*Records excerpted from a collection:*
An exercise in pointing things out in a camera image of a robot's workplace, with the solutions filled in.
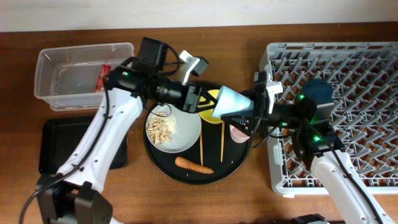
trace red object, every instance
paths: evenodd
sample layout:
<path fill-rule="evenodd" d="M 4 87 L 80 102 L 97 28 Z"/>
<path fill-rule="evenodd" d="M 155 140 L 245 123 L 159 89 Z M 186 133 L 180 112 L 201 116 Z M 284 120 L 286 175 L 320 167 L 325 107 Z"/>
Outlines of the red object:
<path fill-rule="evenodd" d="M 97 84 L 95 85 L 95 89 L 94 89 L 95 93 L 104 91 L 103 78 L 104 78 L 104 76 L 107 76 L 109 74 L 110 70 L 111 70 L 110 65 L 102 65 L 101 66 L 101 71 L 99 73 Z"/>

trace metal grid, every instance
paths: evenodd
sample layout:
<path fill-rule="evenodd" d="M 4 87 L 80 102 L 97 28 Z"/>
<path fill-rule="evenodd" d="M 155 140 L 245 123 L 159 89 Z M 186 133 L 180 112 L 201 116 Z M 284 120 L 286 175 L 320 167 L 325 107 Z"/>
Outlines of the metal grid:
<path fill-rule="evenodd" d="M 267 60 L 265 69 L 284 86 L 276 101 L 291 103 L 309 79 L 331 83 L 331 123 L 360 178 L 369 187 L 398 187 L 397 43 L 270 44 L 266 54 L 260 64 Z M 274 142 L 282 188 L 322 187 L 295 156 L 291 139 Z"/>

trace yellow cup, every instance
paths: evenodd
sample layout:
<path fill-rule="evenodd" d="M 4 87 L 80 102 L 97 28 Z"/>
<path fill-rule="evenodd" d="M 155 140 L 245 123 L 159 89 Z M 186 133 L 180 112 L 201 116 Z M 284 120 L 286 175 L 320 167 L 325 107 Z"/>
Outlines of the yellow cup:
<path fill-rule="evenodd" d="M 218 95 L 218 92 L 219 92 L 219 91 L 220 91 L 220 90 L 209 90 L 208 93 L 209 93 L 212 97 L 217 98 L 217 95 Z M 206 101 L 206 99 L 205 99 L 204 97 L 201 96 L 200 99 L 199 99 L 199 101 L 204 102 L 204 101 Z M 213 102 L 213 101 L 210 101 L 210 103 L 207 104 L 207 105 L 200 105 L 200 106 L 198 106 L 198 107 L 200 108 L 201 106 L 211 106 L 211 105 L 214 105 L 214 102 Z M 223 122 L 221 119 L 211 117 L 211 114 L 213 114 L 213 109 L 205 110 L 205 111 L 199 112 L 199 116 L 200 116 L 202 119 L 204 119 L 205 121 L 209 122 L 210 124 L 221 124 L 221 123 Z"/>

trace carrot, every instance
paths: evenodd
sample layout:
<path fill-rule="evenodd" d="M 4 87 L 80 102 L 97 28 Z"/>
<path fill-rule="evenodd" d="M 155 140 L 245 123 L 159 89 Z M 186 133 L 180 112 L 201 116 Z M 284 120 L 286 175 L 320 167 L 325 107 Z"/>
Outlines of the carrot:
<path fill-rule="evenodd" d="M 195 164 L 188 159 L 184 159 L 182 157 L 177 157 L 175 158 L 175 165 L 184 168 L 184 169 L 190 169 L 196 172 L 201 172 L 202 174 L 212 174 L 214 171 L 208 167 L 201 166 L 199 164 Z"/>

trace transparent container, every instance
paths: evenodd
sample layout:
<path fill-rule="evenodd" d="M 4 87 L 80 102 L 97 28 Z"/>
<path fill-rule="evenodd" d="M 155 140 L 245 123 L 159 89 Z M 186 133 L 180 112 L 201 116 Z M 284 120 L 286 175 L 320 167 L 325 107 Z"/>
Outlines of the transparent container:
<path fill-rule="evenodd" d="M 44 49 L 36 66 L 34 95 L 51 109 L 97 108 L 103 93 L 94 93 L 101 65 L 112 69 L 134 55 L 130 43 Z"/>

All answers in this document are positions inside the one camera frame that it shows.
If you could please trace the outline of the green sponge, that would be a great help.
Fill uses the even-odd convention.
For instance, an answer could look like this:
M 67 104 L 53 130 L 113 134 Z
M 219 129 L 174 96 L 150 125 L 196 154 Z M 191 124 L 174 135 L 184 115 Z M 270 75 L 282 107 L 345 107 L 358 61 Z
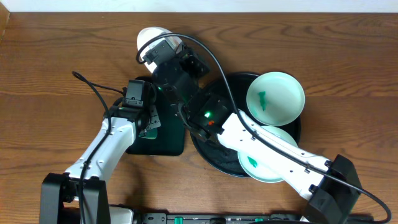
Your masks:
M 140 138 L 144 139 L 155 139 L 157 137 L 157 129 L 145 129 L 139 133 Z

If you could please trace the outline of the white plate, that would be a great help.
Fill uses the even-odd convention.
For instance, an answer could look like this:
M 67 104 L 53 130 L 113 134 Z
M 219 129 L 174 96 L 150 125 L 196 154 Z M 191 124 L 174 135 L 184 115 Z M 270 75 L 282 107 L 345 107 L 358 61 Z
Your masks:
M 162 28 L 162 27 L 147 27 L 145 29 L 142 29 L 140 33 L 137 36 L 137 49 L 140 50 L 141 47 L 154 37 L 157 37 L 158 35 L 161 34 L 168 34 L 171 33 L 170 30 Z M 161 43 L 163 40 L 166 40 L 169 45 L 176 51 L 180 52 L 182 49 L 181 44 L 183 41 L 179 37 L 164 37 L 159 40 L 154 41 L 153 43 L 149 44 L 144 50 L 139 54 L 140 59 L 145 56 L 145 54 L 153 49 L 157 44 Z

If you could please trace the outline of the light green plate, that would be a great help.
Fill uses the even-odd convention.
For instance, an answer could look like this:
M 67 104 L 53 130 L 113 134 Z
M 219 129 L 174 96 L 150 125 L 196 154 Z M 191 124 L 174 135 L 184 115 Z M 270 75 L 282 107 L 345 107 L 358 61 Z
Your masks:
M 274 126 L 263 126 L 262 128 L 277 136 L 278 138 L 281 138 L 284 141 L 290 143 L 291 145 L 295 147 L 298 146 L 298 144 L 295 142 L 295 139 L 283 129 Z M 238 160 L 245 173 L 247 173 L 253 179 L 269 184 L 283 181 L 283 178 L 281 176 L 268 169 L 265 165 L 258 163 L 256 160 L 252 159 L 245 153 L 239 152 Z
M 258 76 L 246 93 L 250 114 L 269 126 L 293 122 L 305 106 L 305 92 L 299 81 L 288 73 L 268 72 Z

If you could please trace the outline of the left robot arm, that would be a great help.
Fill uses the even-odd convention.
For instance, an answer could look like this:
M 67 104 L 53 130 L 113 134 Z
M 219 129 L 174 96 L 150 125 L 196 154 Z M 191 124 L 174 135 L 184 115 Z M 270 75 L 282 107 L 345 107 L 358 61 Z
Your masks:
M 83 155 L 62 174 L 49 173 L 41 186 L 40 223 L 134 223 L 130 208 L 111 206 L 107 183 L 138 135 L 160 126 L 154 105 L 112 106 Z

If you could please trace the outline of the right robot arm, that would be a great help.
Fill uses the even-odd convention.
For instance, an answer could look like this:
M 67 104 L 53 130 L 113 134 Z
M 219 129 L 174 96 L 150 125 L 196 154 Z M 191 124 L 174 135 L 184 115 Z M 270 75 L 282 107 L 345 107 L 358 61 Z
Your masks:
M 264 164 L 308 201 L 303 216 L 312 223 L 346 223 L 361 186 L 353 163 L 301 150 L 266 131 L 230 99 L 206 93 L 198 79 L 208 66 L 190 48 L 160 44 L 143 57 L 155 65 L 154 83 L 198 139 L 245 153 Z

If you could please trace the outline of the black rectangular tray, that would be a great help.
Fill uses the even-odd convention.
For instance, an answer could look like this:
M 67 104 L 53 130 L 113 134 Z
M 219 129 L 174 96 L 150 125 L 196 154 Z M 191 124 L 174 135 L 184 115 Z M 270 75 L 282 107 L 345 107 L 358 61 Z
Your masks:
M 162 90 L 154 84 L 150 85 L 151 105 L 155 105 L 159 114 L 161 127 L 157 129 L 155 139 L 136 138 L 126 152 L 136 155 L 178 156 L 183 152 L 185 128 L 175 115 Z

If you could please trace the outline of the round black tray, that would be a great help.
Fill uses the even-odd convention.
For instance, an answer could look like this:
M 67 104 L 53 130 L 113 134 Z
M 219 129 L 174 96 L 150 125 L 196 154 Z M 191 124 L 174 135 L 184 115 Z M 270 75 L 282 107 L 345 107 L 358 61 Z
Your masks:
M 235 72 L 227 75 L 227 80 L 237 107 L 243 110 L 253 121 L 256 119 L 249 112 L 246 103 L 246 93 L 250 84 L 259 76 L 258 73 Z M 209 91 L 216 95 L 228 97 L 226 86 L 223 79 L 217 79 L 204 87 L 205 91 Z M 293 122 L 280 127 L 286 131 L 296 143 L 300 141 L 301 120 L 296 118 Z M 213 142 L 203 142 L 191 135 L 193 145 L 199 154 L 211 166 L 219 171 L 235 177 L 248 177 L 249 175 L 241 167 L 238 160 L 238 153 L 224 146 L 214 144 Z

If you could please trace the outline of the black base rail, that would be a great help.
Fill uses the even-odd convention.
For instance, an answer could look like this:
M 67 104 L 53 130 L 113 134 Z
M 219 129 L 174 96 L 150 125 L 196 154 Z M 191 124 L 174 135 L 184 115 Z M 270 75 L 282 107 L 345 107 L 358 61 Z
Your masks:
M 301 221 L 300 215 L 272 214 L 272 215 L 200 215 L 200 214 L 166 214 L 143 213 L 139 221 L 142 224 L 244 224 L 270 221 Z

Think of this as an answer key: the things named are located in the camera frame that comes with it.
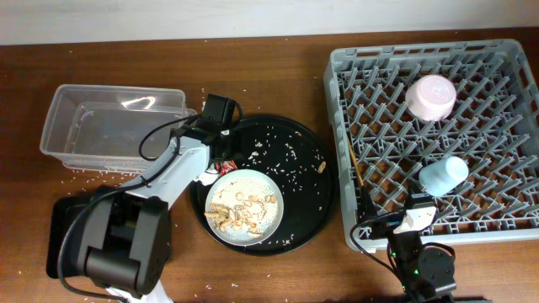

*Task goal:*
Scan the data above and copy each line containing the word "every".

*Response box:*
trace red object, every instance
trace metal grid, every instance
trace yellow cup, every instance
trace carrot, every instance
trace transparent container, every instance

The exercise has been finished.